Mijn ogen zakten dicht. Ik hoorde hoe hij opstond en wegliep. Ik bleef liggen, te moe om op te staan, te verward om te gaan slapen. En voor het eerst dreef de vraag naar boven: zag Kenji me echt als iets van hem, zonder eigen wil?
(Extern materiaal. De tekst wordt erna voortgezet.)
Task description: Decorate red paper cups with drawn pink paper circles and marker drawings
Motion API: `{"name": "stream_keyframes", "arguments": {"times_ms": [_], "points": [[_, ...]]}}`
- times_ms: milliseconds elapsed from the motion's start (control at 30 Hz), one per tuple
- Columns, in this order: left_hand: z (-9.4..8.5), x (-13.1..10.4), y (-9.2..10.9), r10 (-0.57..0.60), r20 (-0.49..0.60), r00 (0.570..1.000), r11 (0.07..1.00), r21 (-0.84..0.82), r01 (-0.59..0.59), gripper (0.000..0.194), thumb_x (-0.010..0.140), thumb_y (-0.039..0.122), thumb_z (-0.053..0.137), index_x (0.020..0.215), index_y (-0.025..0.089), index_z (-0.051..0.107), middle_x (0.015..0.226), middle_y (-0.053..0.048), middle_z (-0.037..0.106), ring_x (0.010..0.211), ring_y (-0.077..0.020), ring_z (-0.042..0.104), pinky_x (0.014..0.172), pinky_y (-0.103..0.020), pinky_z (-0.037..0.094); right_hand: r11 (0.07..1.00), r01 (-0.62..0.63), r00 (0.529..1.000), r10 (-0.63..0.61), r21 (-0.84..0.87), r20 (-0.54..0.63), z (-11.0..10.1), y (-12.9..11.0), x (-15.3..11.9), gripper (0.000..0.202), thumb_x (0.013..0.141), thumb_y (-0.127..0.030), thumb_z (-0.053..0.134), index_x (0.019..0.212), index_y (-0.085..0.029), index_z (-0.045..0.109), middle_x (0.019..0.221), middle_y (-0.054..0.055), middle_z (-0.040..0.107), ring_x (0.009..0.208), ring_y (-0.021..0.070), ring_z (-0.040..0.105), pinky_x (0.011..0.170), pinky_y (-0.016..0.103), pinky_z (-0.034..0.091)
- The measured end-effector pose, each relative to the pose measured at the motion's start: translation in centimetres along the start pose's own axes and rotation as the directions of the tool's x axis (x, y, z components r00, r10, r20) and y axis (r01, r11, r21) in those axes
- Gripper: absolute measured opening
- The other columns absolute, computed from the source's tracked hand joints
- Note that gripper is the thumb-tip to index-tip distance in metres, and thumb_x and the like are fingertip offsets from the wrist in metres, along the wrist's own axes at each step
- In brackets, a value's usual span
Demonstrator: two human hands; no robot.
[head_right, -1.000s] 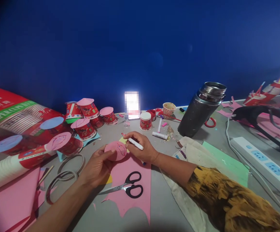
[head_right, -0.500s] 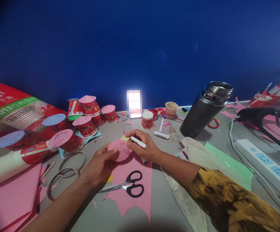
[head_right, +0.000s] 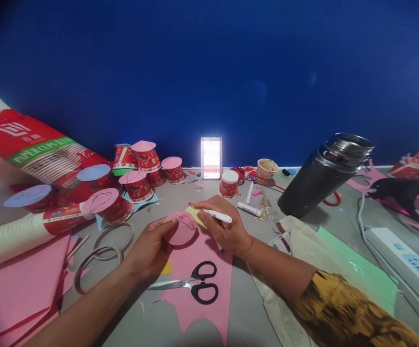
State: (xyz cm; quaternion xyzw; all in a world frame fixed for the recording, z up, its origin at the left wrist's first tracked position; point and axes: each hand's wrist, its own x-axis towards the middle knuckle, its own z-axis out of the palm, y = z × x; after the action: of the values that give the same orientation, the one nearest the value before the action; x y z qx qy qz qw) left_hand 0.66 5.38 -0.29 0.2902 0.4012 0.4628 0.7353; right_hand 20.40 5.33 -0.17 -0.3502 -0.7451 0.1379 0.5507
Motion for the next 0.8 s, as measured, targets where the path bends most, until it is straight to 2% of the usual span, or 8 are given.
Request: {"name": "stream_keyframes", "arguments": {"times_ms": [133,267,467,633,800], "points": [[0.01,0.07,0.18,-0.009,0.013,1.000,0.999,-0.039,0.010,0.030,0.061,0.033,0.094,0.079,0.015,0.078,0.075,-0.007,0.079,0.078,-0.0258,0.077,0.070,-0.032,0.060,0.993,0.111,0.993,-0.109,-0.039,0.054,0.27,-1.02,-0.09,0.010,0.101,-0.022,0.061,0.106,-0.023,0.070,0.088,0.006,0.077,0.078,0.0194,0.069,0.072,0.034,0.055],[-0.08,0.04,-0.05,-0.014,0.045,0.999,0.998,-0.055,0.016,0.032,0.063,0.037,0.094,0.079,0.015,0.078,0.073,-0.006,0.079,0.079,-0.0258,0.077,0.072,-0.032,0.061,0.978,0.197,0.978,-0.191,-0.068,0.089,0.52,-1.10,-0.34,0.011,0.099,-0.018,0.062,0.107,-0.023,0.068,0.088,0.006,0.078,0.078,0.0196,0.068,0.073,0.034,0.055],[0.01,-0.17,-0.06,-0.020,0.093,0.995,0.999,-0.044,0.025,0.034,0.067,0.037,0.093,0.086,0.013,0.078,0.079,-0.009,0.080,0.086,-0.0273,0.078,0.077,-0.033,0.061,0.973,0.216,0.973,-0.207,-0.080,0.101,0.51,-0.60,-0.42,0.012,0.099,-0.017,0.063,0.108,-0.022,0.068,0.089,0.006,0.078,0.079,0.0197,0.068,0.074,0.034,0.056],[0.21,-0.15,0.12,-0.027,0.035,0.999,0.997,-0.068,0.030,0.025,0.068,0.029,0.089,0.084,0.014,0.078,0.078,-0.006,0.080,0.084,-0.0249,0.077,0.078,-0.031,0.061,0.967,0.244,0.966,-0.236,-0.070,0.101,0.60,-0.31,-0.49,0.013,0.099,-0.016,0.062,0.110,-0.021,0.067,0.090,0.007,0.078,0.079,0.0193,0.068,0.073,0.034,0.056],[0.13,-0.02,-0.02,-0.033,-0.001,0.999,0.995,-0.095,0.033,0.019,0.066,0.025,0.087,0.080,0.016,0.078,0.072,-0.002,0.078,0.077,-0.0212,0.076,0.070,-0.026,0.059,0.967,0.243,0.965,-0.234,-0.073,0.118,0.56,-0.29,-0.54,0.013,0.099,-0.016,0.063,0.111,-0.021,0.067,0.091,0.007,0.078,0.080,0.0192,0.068,0.074,0.034,0.057]]}}
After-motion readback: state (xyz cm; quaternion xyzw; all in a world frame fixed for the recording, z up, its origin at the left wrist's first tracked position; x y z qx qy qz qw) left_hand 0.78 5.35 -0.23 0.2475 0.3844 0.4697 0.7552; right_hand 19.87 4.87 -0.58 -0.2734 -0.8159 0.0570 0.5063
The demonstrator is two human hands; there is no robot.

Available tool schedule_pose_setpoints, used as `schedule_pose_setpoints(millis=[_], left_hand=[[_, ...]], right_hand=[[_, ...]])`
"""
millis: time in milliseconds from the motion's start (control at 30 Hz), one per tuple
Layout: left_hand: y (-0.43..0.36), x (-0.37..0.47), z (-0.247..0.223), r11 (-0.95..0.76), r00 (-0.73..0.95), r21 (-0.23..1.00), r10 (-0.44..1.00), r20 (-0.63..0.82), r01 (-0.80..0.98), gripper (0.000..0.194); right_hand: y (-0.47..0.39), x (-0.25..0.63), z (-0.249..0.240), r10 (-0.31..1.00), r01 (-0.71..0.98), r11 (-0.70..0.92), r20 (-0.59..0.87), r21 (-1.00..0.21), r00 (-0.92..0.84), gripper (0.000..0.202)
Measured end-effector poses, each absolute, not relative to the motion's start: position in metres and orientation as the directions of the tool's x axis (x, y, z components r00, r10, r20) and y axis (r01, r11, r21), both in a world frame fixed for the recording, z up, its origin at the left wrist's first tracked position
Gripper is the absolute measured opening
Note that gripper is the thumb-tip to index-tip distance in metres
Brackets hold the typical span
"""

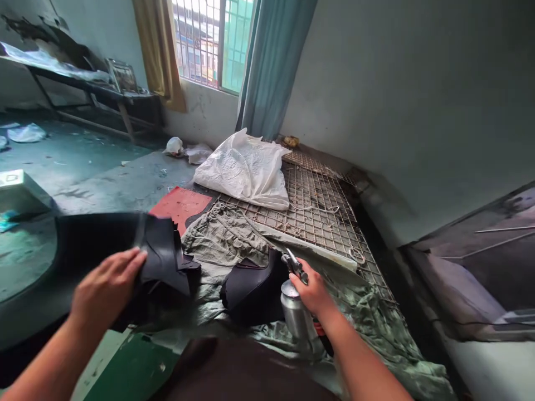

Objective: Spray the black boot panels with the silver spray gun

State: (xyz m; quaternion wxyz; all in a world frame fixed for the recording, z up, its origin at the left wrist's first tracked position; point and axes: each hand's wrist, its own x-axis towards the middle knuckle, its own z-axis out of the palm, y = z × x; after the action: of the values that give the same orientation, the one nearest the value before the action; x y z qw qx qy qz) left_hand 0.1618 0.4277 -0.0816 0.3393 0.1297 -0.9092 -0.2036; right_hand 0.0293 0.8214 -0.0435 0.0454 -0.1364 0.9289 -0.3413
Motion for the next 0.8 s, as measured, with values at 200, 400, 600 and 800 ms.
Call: schedule_pose_setpoints(millis=[200,400,600,800], left_hand=[[0.429,0.180,-0.172,0.842,-0.833,0.503,-0.413,0.368,-0.196,0.054],[0.429,0.184,-0.168,0.747,-0.837,0.629,-0.472,0.276,-0.214,0.067],[0.427,0.188,-0.148,0.721,-0.851,0.678,-0.441,0.286,-0.145,0.063],[0.425,0.187,-0.134,0.811,-0.805,0.570,-0.425,0.413,-0.136,0.057]], right_hand=[[0.806,0.023,-0.042,-0.277,-0.213,0.772,-0.015,-0.599,-0.961,0.043],[0.795,0.020,-0.041,-0.264,-0.187,0.789,-0.047,-0.585,-0.963,0.046],[0.802,0.021,-0.044,-0.223,-0.150,0.802,-0.057,-0.578,-0.973,0.046],[0.825,0.029,-0.047,-0.125,-0.083,0.783,-0.026,-0.616,-0.992,0.044]])
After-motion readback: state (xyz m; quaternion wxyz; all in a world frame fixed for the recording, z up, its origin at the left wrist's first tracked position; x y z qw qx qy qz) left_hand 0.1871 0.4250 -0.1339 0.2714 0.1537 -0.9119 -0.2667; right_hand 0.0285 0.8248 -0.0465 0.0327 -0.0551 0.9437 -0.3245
Een kostbaar bezit, om vertroeteld en beschermd te worden, als een soort huisdier?
Dat kon toch niet, fluisterde ik in mezelf. Hij wilde me beschermen, want dat was wat geliefden deden. Maar waarom hoefde ik hem dan nooit te beschermen? Waarom wist ik eigenlijk zo weinig over zijn passies, zijn onzekerheden, zijn angsten en zijn diepe gedachtes?
Je bent moe en je maakt je zorgen over alles, vertelde ik mezelf. Ga slapen, Cassandra. Morgen ben je wel weer wat helderder. Morgen zal je zien dat hij jouw mening ook belangrijk vindt.
Morgen komt de waarheid aan het licht.